Qual è il risultato clinico più recente?

«La combinazione dei due farmaci anti- CTLA4 e anti-PD1 che è più potente dell’uso dell’agente singolo. Così come anche la combinazione della target therapy. Insomma le combinazioni sono più potenti del trattamento con il singolo farmaco».

Al di fuori del Pascale qual è la sua attività professionale?

«Partecipo ai convegni più importanti dove spesso ho relazioni, come all’American Society of Clinical Oncology. Sono anni che sono tra gli organizzatori della sessione per il melanoma dell’European Society for Medical Oncology. Ho avuto il coordinamento delle linee guida nazionali per il melanoma. Sono stato inserito nel Consiglio direttivo della Society for Melanoma Research (Società sulla ricerca del melanoma). Sono attivamente coinvolto nella Società della Immunoterapia del Cancro. Da gennaio faccio parte del direttivo del Cddf sullo sviluppo dei farmaci sul cancro, come esperto di immunoterapia ».

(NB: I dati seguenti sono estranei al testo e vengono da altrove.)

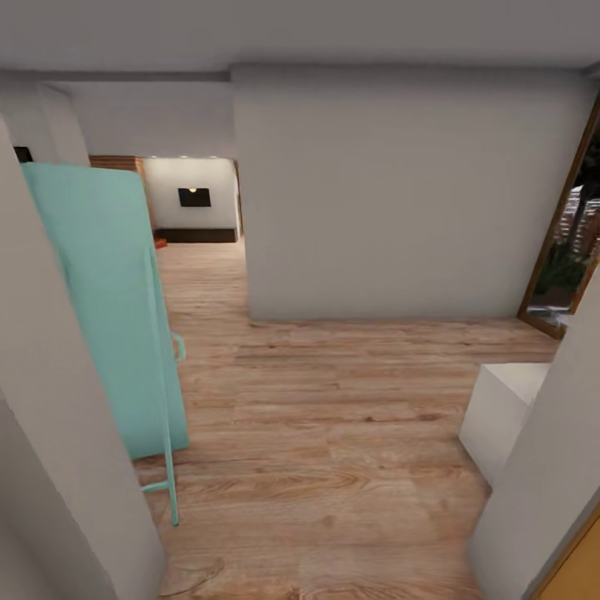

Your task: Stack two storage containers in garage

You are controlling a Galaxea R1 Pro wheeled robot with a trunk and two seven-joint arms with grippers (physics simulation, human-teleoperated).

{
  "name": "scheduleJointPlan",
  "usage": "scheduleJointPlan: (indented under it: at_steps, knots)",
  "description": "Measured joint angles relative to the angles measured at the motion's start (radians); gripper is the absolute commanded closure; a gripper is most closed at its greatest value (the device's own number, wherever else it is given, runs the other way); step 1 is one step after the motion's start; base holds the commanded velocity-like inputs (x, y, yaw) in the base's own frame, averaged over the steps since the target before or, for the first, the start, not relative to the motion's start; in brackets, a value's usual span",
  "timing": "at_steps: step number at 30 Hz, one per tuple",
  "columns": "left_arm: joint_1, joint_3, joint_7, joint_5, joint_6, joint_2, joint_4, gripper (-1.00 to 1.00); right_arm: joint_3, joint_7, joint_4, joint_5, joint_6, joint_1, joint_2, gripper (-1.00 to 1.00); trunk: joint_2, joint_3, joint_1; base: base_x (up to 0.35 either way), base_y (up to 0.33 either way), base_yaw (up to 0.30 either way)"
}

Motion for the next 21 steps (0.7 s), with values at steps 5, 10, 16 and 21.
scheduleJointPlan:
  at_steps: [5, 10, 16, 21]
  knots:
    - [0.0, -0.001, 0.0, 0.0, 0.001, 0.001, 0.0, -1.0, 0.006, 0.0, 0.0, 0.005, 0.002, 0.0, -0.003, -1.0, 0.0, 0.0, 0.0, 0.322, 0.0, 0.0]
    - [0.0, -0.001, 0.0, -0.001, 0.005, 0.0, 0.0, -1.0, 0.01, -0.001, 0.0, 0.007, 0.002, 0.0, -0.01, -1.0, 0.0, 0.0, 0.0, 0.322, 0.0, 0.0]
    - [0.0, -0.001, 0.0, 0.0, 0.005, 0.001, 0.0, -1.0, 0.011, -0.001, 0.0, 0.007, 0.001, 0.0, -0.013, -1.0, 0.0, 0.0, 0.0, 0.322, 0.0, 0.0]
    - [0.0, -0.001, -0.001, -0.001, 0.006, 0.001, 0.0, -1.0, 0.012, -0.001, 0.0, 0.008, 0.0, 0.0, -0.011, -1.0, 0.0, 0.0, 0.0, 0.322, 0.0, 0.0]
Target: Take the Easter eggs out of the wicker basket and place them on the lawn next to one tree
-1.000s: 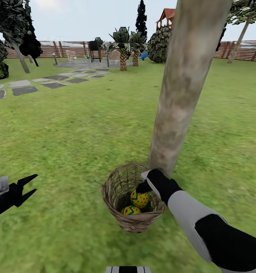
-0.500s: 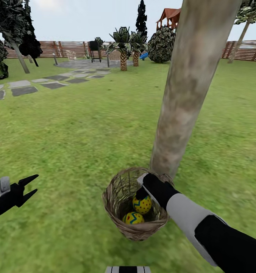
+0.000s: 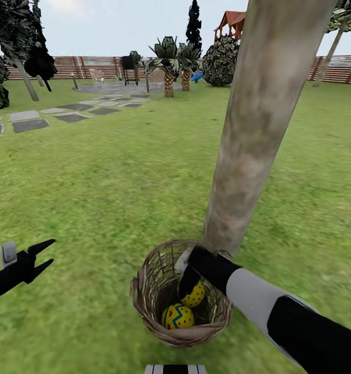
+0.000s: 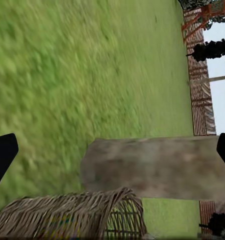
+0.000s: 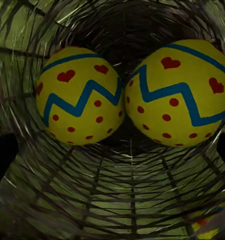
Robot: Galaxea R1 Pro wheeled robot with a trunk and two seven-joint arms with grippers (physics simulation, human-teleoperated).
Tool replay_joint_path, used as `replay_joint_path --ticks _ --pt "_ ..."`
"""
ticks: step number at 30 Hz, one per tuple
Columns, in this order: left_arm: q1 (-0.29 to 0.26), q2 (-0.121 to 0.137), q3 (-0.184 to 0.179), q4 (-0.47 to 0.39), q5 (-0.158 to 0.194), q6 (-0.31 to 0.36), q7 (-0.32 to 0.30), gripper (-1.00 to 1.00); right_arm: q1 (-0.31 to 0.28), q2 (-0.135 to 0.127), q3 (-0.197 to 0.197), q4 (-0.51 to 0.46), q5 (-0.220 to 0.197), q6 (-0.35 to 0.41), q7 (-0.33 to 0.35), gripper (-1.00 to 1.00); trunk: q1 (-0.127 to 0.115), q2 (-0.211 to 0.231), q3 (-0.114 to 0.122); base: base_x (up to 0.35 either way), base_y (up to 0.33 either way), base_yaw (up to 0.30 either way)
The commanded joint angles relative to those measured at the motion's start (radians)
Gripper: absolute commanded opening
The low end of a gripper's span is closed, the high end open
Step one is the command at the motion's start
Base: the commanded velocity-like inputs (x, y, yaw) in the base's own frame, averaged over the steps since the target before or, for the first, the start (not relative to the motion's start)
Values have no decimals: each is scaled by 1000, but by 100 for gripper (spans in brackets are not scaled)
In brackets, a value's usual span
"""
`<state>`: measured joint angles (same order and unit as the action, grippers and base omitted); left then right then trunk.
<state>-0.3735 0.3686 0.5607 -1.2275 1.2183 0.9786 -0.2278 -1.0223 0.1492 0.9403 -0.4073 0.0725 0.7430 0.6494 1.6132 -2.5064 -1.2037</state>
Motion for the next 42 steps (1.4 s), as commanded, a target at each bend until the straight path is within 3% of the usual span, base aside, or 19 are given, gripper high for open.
replay_joint_path --ticks 1,2,6,10,17,19,31,39,42 --pt "-1 0 -3 0 -8 5 -8 100 -1 0 31 -2 12 -23 48 100 0 0 -1 2 -1 0" --pt "-1 0 -7 0 -8 5 -8 100 -1 1 55 -2 14 -48 76 100 0 0 -1 0 0 0" --pt "-1 0 -8 0 -8 5 -8 100 -1 1 67 -2 36 -63 91 100 0 0 -1 0 0 0" --pt "-1 0 -8 0 -7 5 -8 100 -1 5 65 4 144 -151 97 100 1 -1 -12 0 0 0" --pt "-1 0 -10 -1 -6 5 -8 100 -1 9 64 -3 193 -172 88 100 4 -3 -39 0 0 0" --pt "-1 0 -10 -1 -6 5 -8 100 -1 10 64 -4 221 -223 92 100 5 -3 -47 0 0 0" --pt "-1 0 -10 -1 -7 5 -8 100 -1 15 58 -5 222 -340 96 100 11 -6 -94 0 0 0" --pt "-1 0 -10 0 -7 5 -8 100 -1 15 58 -13 222 -344 98 100 14 -8 -125 0 0 0" --pt "4 -3 -11 -5 -3 2 -11 100 -18 18 54 -6 213 -340 83 100 14 -8 -124 0 0 0"
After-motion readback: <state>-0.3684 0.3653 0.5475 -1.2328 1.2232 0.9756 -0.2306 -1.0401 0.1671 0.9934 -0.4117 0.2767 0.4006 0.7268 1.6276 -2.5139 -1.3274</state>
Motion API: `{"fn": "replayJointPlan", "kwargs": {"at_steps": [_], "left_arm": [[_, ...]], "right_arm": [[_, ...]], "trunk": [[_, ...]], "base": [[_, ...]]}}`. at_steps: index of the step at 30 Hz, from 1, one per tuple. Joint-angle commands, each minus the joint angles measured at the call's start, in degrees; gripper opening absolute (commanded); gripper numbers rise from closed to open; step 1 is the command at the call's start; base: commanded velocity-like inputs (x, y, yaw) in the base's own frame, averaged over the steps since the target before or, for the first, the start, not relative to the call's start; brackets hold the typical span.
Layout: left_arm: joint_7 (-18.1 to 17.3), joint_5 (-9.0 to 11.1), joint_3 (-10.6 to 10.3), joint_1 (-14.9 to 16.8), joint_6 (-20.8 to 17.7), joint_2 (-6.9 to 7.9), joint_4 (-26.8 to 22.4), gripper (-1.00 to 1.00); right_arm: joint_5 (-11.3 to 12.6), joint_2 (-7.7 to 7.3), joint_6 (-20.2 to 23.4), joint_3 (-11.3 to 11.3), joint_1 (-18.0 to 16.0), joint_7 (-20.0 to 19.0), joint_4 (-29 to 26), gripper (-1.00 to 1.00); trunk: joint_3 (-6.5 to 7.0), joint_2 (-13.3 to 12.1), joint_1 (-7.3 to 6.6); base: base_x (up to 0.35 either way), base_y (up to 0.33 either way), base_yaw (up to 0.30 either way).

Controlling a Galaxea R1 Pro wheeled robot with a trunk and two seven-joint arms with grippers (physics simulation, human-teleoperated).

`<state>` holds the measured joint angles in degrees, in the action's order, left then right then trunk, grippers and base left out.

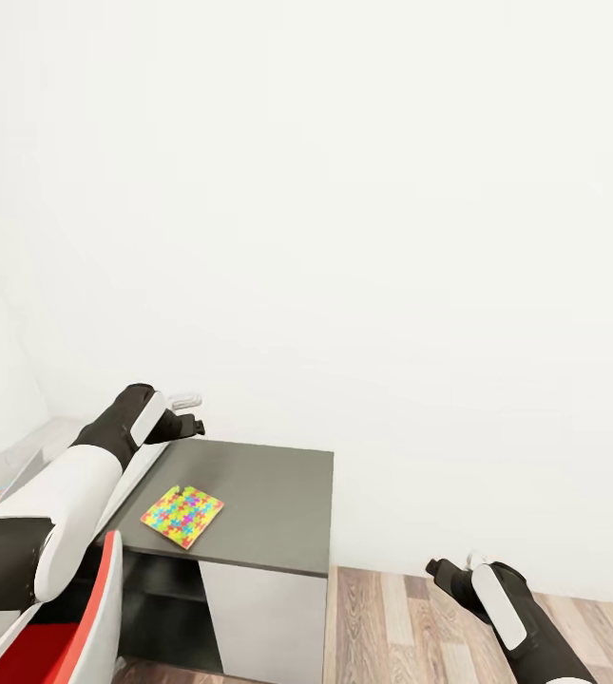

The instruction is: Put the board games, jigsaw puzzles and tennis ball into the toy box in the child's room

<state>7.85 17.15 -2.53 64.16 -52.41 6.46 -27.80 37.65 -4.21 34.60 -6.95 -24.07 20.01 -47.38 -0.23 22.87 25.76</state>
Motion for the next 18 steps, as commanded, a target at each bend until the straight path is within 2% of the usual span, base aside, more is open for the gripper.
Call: {"fn": "replayJointPlan", "kwargs": {"at_steps": [1, 9, 18], "left_arm": [[0.5, 0.6, -0.3, 0.0, -0.2, 0.04, -0.1, 1.0], [0.5, 0.6, -0.2, 0.0, -0.1, 0.05, 0.0, 1.0], [0.6, 0.4, -0.2, 0.0, -0.1, 0.07, 0.1, 1.0]], "right_arm": [[0.6, 0.0, 0.1, 0.0, 0.0, 0.5, -0.1, 1.0], [0.7, -0.01, 0.2, 0.0, 0.0, 0.5, -0.1, 1.0], [0.7, -0.01, 0.2, 0.0, 0.0, 0.5, -0.1, 1.0]], "trunk": [[-0.03, 0.0, 0.03], [-0.03, 0.0, 0.03], [-0.03, 0.0, 0.03]], "base": [[0.029, 0.0, 0.001], [0.099, 0.101, 0.0], [0.022, 0.024, 0.0]]}}
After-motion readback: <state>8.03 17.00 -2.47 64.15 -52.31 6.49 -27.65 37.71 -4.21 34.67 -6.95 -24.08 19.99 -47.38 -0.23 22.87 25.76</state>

Come è finanziata questa ricerca?

«I soldi arrivano attraverso bandi di concorso del ministero della Salute, dall’Airc, dal Miur e da altre fonti, ma non bastano mai». Quindi? «Mi attivo a livello personale attraverso la direzione e il coordinamento della Fondazione Melanoma. È una onlus nata nel 2010 grazie al sostegno di due istituzioni pubbliche: l’Istituto Tumori Pascale di Napoli e la Seconda Università degli Studi di Napoli».

Che cosa fate?

«Informazione per prevenire il melanoma e attrarre capitali facendoci promotori di sperimentazioni sul diverso utilizzo dei farmaci già commercializzati. In questo momento stiamo sponsorizzando tre studi importanti a livello internazionale. Facciamo anche manifestazioni e spettacoli di cultura e arte tipo “l’Arcobaleno Napoletano”. Siamo alla quinta edizione ed è nata grazie all’incontro con il giornalista Diego Paura e l’attrice e cantante Anna Capasso, particolarmente sensibili al problema ».

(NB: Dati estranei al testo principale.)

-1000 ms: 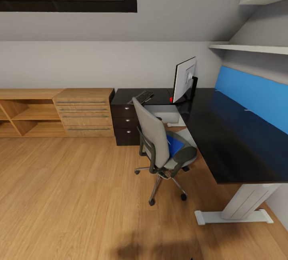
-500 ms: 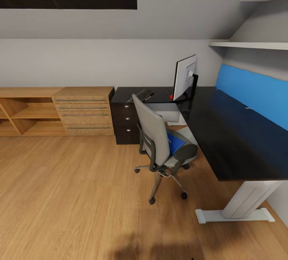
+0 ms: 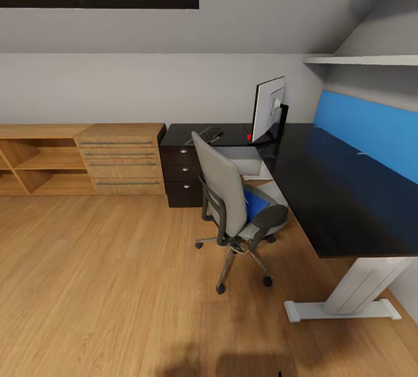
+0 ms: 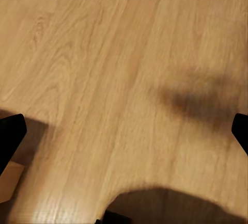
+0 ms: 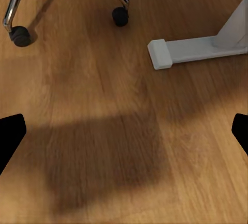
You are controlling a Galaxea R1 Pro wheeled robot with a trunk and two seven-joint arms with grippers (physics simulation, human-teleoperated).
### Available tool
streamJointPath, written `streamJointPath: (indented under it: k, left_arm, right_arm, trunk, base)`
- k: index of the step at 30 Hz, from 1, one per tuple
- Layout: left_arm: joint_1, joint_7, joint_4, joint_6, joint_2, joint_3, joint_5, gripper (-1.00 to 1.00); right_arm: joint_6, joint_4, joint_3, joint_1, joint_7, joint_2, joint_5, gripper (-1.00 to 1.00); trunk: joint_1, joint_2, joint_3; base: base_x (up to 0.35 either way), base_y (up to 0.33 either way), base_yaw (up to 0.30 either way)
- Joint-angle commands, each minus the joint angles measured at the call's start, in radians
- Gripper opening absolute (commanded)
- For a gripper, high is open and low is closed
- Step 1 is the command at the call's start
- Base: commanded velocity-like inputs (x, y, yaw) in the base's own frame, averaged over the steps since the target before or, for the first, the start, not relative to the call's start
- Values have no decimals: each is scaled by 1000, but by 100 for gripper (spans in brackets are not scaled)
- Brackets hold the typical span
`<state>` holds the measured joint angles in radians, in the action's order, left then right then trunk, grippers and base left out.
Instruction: In the bedroom, organize the workspace by keeping the computer under the desk, ensuring the monitor is on the desk, placing the keyboard on the desk next to the monitor, placing the mouse on the desk next to the keyboard, moving the folder from the swivel chair onto the desk next to the mouse, stacking the notebook on top of the folder with the pen on top of the notebook, and positioning the swivel chair next to the desk.
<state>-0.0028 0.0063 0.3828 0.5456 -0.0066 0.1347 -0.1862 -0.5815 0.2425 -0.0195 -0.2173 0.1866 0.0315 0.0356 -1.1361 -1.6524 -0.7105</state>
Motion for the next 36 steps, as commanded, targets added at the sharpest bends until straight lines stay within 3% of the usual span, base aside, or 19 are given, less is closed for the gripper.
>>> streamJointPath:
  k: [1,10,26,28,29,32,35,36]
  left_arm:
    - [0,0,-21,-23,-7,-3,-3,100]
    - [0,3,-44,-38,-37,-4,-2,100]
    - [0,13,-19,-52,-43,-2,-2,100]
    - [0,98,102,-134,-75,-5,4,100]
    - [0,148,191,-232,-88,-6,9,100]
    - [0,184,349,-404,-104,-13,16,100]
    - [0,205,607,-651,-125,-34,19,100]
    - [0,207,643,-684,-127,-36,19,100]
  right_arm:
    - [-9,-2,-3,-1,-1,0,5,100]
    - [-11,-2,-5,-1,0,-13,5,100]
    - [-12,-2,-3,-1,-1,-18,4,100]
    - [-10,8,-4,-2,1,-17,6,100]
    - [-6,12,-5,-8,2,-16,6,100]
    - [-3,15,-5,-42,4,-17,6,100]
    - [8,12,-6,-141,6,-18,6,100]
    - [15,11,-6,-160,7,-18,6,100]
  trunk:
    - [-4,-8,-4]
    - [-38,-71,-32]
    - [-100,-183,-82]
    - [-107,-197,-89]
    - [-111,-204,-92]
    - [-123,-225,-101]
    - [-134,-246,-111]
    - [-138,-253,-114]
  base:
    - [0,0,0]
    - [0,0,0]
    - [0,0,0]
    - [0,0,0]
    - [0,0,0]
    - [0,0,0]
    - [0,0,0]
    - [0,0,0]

Le resta un po’ di tempo per lei?

«Ho sacrificato molto la famiglia e questo mi è stato possibile grazie a mia moglie che con sacrificio, abnegazione e rinunce professionali, mi ha spesso sostituito come padre. Poiché i miei due figli suonano, uno la tastiera e l’altro la batteria, sto prendendo lezioni di basso per poterli accompagnare. Poi produco la Falanghina nel mio paese natale dove ho due piccoli vigneti».